_ABOUT THIS EXERCISE_
Scan the entries below and return each line that contains "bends".

####################

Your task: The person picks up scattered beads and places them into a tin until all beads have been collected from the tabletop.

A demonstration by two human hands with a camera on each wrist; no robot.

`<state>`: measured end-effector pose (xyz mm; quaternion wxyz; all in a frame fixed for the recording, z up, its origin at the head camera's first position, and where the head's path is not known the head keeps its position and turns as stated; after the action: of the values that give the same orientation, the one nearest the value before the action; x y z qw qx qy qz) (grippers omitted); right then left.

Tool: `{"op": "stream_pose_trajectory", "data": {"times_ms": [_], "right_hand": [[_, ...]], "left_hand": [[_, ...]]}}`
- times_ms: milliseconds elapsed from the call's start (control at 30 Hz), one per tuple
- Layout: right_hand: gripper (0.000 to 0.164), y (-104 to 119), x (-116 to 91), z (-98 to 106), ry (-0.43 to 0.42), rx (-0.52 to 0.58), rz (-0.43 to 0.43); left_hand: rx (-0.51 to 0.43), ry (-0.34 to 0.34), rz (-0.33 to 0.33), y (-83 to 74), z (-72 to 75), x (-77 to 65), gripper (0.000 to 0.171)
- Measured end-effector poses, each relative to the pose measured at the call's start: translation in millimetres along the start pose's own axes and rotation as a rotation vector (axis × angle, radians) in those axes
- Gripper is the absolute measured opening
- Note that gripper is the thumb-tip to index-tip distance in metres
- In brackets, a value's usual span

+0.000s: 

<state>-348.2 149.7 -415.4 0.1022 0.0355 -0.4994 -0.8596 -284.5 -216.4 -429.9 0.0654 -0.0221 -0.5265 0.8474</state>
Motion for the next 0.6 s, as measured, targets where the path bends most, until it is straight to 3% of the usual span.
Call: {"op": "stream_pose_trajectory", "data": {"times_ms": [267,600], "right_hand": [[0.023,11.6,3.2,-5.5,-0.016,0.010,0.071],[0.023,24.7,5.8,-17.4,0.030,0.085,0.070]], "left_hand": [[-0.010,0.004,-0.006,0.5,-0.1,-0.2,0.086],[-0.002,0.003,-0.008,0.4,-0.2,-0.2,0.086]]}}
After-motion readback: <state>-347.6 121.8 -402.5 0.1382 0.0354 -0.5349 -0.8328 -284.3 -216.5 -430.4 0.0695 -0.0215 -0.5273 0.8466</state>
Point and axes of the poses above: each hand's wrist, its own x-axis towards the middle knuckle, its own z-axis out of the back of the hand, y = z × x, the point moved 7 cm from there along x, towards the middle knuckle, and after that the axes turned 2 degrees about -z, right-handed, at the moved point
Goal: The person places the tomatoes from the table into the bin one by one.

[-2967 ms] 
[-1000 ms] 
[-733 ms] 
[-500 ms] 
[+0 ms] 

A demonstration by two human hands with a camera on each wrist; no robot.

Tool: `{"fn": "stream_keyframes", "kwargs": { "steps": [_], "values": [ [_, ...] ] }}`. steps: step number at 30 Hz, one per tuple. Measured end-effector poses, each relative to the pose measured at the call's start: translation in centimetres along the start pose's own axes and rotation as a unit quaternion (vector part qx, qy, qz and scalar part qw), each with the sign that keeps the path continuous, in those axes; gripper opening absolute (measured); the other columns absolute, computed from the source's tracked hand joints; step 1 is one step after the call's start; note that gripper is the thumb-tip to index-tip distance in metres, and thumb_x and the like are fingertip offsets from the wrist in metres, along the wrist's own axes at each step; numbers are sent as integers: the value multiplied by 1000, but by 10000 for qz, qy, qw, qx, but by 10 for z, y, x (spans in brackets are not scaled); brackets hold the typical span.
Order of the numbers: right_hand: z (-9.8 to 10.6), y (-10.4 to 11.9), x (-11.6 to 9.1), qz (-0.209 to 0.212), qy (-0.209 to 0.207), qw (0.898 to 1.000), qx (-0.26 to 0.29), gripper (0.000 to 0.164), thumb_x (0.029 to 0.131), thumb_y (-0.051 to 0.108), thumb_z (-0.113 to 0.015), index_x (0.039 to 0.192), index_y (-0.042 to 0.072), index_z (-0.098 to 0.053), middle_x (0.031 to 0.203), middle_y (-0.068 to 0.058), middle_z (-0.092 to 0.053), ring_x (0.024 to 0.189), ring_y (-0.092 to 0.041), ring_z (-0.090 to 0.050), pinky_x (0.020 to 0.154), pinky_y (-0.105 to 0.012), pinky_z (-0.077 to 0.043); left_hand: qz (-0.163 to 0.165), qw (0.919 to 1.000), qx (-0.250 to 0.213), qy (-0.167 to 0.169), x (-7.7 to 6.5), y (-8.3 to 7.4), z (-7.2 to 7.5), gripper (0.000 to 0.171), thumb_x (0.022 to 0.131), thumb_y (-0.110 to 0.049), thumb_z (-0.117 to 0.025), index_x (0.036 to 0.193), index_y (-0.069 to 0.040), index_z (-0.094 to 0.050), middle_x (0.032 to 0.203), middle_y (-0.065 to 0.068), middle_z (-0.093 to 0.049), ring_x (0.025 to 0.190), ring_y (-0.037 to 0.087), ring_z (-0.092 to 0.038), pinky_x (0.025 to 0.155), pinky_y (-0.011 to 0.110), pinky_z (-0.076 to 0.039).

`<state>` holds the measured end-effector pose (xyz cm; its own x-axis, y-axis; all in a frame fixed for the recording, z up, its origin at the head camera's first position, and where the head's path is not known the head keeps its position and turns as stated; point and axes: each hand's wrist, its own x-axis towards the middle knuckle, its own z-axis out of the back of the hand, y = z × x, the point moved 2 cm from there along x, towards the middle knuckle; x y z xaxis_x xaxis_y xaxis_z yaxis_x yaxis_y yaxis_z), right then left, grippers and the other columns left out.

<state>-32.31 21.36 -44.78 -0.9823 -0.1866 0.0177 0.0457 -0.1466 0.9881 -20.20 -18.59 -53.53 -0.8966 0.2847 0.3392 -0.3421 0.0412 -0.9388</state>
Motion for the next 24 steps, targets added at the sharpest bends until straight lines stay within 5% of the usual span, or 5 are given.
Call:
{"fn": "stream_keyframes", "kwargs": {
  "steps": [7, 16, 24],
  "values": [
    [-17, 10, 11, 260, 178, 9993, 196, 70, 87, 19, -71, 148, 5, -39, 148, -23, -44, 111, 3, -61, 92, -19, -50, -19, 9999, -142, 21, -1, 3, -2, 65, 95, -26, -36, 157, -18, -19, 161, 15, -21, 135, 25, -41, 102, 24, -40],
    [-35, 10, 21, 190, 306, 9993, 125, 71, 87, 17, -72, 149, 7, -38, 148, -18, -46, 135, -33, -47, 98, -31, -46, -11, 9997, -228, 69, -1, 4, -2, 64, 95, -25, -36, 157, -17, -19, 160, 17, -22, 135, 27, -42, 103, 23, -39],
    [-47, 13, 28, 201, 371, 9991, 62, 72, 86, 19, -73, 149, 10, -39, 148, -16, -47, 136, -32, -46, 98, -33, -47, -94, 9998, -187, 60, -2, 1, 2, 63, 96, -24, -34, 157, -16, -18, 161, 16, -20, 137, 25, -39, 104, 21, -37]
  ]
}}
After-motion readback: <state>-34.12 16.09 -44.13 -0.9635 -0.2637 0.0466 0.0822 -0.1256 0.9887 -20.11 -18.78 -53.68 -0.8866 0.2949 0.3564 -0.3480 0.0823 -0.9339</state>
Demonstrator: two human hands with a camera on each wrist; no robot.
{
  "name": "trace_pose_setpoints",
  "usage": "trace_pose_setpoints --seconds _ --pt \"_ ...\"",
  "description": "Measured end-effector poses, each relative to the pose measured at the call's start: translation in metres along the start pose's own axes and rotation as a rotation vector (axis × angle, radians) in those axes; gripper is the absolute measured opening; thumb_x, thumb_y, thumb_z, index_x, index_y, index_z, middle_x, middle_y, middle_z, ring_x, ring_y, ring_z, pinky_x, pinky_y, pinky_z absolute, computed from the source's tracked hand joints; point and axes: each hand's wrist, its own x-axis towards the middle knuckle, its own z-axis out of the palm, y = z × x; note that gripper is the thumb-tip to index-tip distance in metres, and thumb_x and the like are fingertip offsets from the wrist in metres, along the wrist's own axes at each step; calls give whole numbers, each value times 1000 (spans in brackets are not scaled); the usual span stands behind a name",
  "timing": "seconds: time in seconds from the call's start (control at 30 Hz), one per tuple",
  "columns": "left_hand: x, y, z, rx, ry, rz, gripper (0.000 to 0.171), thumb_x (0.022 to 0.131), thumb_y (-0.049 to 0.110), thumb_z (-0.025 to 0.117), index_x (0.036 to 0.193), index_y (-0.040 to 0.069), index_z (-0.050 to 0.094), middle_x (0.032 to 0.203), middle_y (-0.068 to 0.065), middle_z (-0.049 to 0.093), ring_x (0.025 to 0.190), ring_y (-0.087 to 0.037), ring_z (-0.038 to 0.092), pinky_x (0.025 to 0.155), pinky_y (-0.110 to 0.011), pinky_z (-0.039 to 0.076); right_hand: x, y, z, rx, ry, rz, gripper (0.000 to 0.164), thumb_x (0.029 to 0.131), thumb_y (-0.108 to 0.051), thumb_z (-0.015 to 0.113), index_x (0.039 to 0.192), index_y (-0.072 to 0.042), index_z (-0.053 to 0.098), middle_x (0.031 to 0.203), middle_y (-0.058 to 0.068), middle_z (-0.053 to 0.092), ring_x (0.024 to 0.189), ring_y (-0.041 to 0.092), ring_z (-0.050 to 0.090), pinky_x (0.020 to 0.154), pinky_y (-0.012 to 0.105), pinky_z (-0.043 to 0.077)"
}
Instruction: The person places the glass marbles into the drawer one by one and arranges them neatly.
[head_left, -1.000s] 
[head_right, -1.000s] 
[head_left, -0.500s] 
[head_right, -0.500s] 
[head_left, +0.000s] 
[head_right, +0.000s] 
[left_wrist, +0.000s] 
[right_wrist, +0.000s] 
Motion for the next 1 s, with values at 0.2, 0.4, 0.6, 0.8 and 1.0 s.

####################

_ANSWER BELOW_
Motion for the next 0.6 s, as measured, targets where the path bends most, until it is straight to 3% of the usual span.
Motion for the next 24 steps, targets added at the sharpest bends until straight lines stay within 5% of the usual span, or 5 are given.

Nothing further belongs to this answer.